BookmarkSubscribeRSS Feed
🔒 This topic is solved and locked. Need further help from the community? Please sign in and ask a new question.
eric23263
Fluorite | Level 6

15 minutes for this proc sql  with 2 tables !

Another procedure?

 

proc sql;

create table pour_TDB.TDB25 as SELECT  TDB_bul.Code_diplome, TDB_bul.AnSuiv,

sum(eff_app_total17) as eff_app_total17, sum(eff_app_bul_16) as eff_app_bul_16,      sum(eff_app_bul_15) as eff_app_bul_15, sum(eff_app_bul_14) as eff_app_bul_14,

.............

FROM pour_TDB.TDB_bul LEFT JOIN pour_TDB.Quater_MF ON TDB_bul.AnSuiv = Quater_MF.Annee_suivie AND TDB_bul.Code_diplome = Quater_MF.Code_diplome

GROUP BY TDB_bul.Code_diplome, TDB_bul.AnSuiv;

run;quit;

 

NOTE: Table POUR_TDB.TDB25 created, with 2421 rows and 67 columns.

135  run;quit;

NOTE: PROC SQL statements are executed immediately; The RUN statement has no effect.

NOTE: PROCEDURE SQL used (Total process time):

      real time           15:30.63

      cpu time            15:30.43

     

1 ACCEPTED SOLUTION

Accepted Solutions
eric23263
Fluorite | Level 6

Thank you for everyone.
I did not think about it, join and then proc summary

View solution in original post

8 REPLIES 8
RW9
Diamond | Level 26 RW9
Diamond | Level 26

And how did your previous post which is marked as complete successfully solve this?

https://communities.sas.com/t5/SAS-Procedures/slow-on-Proc-Sql-summation/m-p/451567#M69759

 

Appears to be the same question? 

Reeza
Super User

I suspect what's in the ... is the issue.

ballardw
Super User

I would be tempted to sum the variables first (assuming they all come from the a single data set) and then join, or if the variables that need summary are mixed in the two sets do the summary first and then join the summary results.

proc summary data=settosum nway;
   class Code_diplome AnSuiv;
   var eff: ;
   output out=summary(drop=_type_ _freq_) sum= ;
run;

Since you didn't list all of the variables summed I followed the example actually shown in the code where all of the variables that were summed started with eff.

 

If Code_diplome AnSuiv are both character you could use: Var _numeric_ to sum all of the numeric variables without explicitly listing them.

The example code creates the sum variable with the same name as the input variable.
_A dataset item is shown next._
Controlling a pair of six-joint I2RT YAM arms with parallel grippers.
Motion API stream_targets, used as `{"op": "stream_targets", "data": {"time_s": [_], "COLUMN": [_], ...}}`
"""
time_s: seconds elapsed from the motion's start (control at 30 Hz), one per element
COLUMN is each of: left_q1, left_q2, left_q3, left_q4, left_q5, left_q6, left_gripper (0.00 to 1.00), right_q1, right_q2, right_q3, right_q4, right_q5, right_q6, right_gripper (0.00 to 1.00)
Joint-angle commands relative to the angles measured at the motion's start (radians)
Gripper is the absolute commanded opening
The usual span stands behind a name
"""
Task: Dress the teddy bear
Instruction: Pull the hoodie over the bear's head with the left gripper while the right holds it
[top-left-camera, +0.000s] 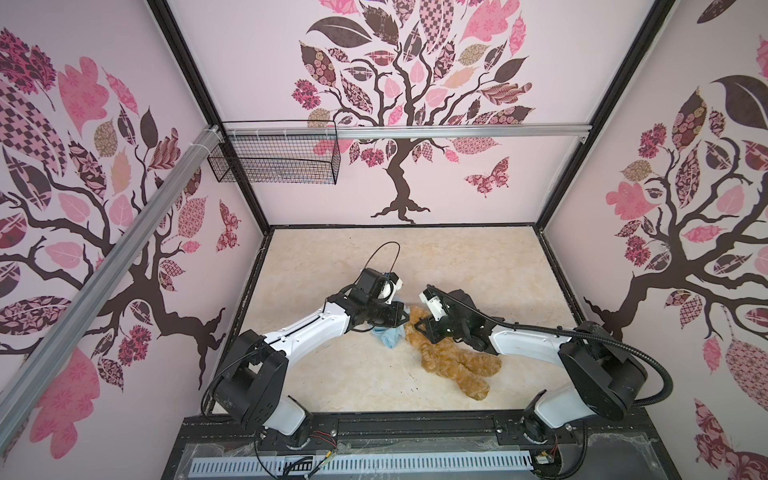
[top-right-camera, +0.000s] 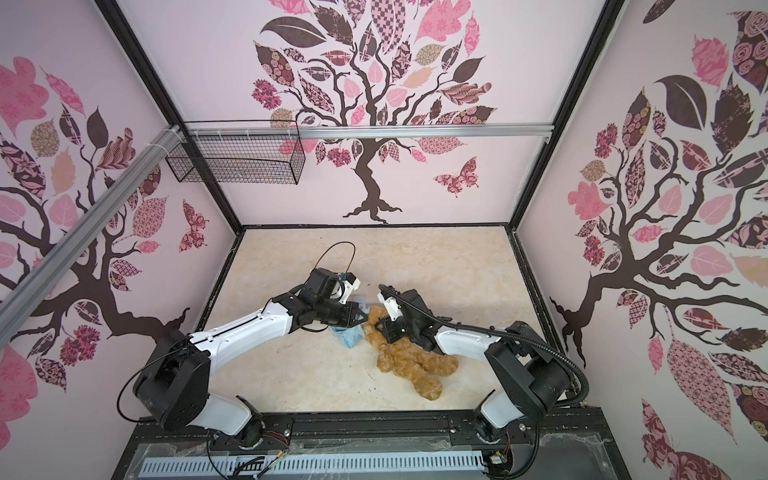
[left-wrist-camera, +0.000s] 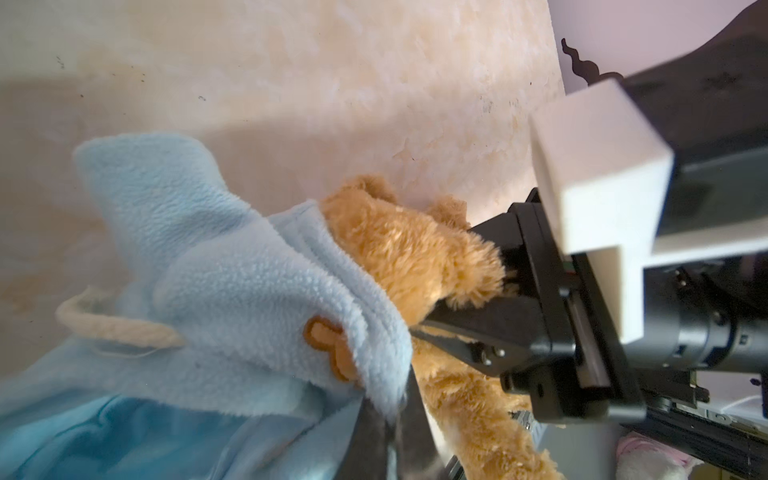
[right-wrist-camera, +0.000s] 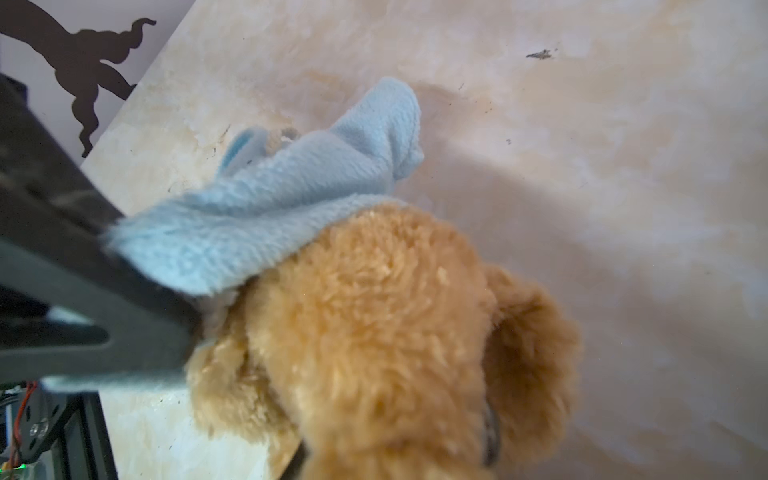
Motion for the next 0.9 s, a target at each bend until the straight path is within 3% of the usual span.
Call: {"op": "stream_targets", "data": {"time_s": [0.0,0.3,0.43,0.87], "left_q1": [-0.007,-0.037,-0.041,-0.040], "left_q2": [0.027,0.085,0.096,-0.017], "left_q3": [0.066,0.122,0.119,0.079], "left_q4": [0.047,0.120,0.179,0.081], "left_q5": [0.020,0.075,0.149,0.161], "left_q6": [-0.037,-0.090,-0.132,-0.054], "left_gripper": [0.00,0.00,0.01,0.45], "right_q1": [0.007,0.008,0.008,0.006], "right_q2": [-0.002,-0.011,-0.002,-0.042], "right_q3": [-0.048,-0.126,-0.161,-0.270], "right_q4": [0.073,0.264,0.375,0.613], "right_q5": [0.024,-0.168,-0.167,-0.077], "right_q6": [-0.013,-0.058,-0.025,0.005], "right_gripper": [0.22,0.23,0.23,0.17]}}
If you request multiple statistics you need to provide some names for each statistic or use the option /autoname to create names with the statistic as a suffix to source name.

eric23263
Fluorite | Level 6

It's not the same question, it's with 2 tables

I can't do that

proc summary   data=TDB_bul LEFT JOIN pour_TDB.Quater_MF ON TDB_bul.AnSuiv = Quater_MF.Annee_suivie AND TDB_bul.Code_diplome = Quater_MF.Code_diplome ;
class Code_diplome AnSuiv ;/*2 columns from TDB_bul*/
var eff_app_total17 Masc_2015 ; /*67 columns from TDB_bul and Quater_MF*/
output out=pour_TDB.TDB25 sum= ;
run;

 

ballardw
Super User

@eric23263 wrote:

It's not the same question, it's with 2 tables

I can't do that

proc summary   data=TDB_bul LEFT JOIN pour_TDB.Quater_MF ON TDB_bul.AnSuiv = Quater_MF.Annee_suivie AND TDB_bul.Code_diplome = Quater_MF.Code_diplome ;
class Code_diplome AnSuiv ;/*2 columns from TDB_bul*/
var eff_app_total17 Masc_2015 ; /*67 columns from TDB_bul and Quater_MF*/
output out=pour_TDB.TDB25 sum= ;
run;

 


No you can't proc summary works on one data set.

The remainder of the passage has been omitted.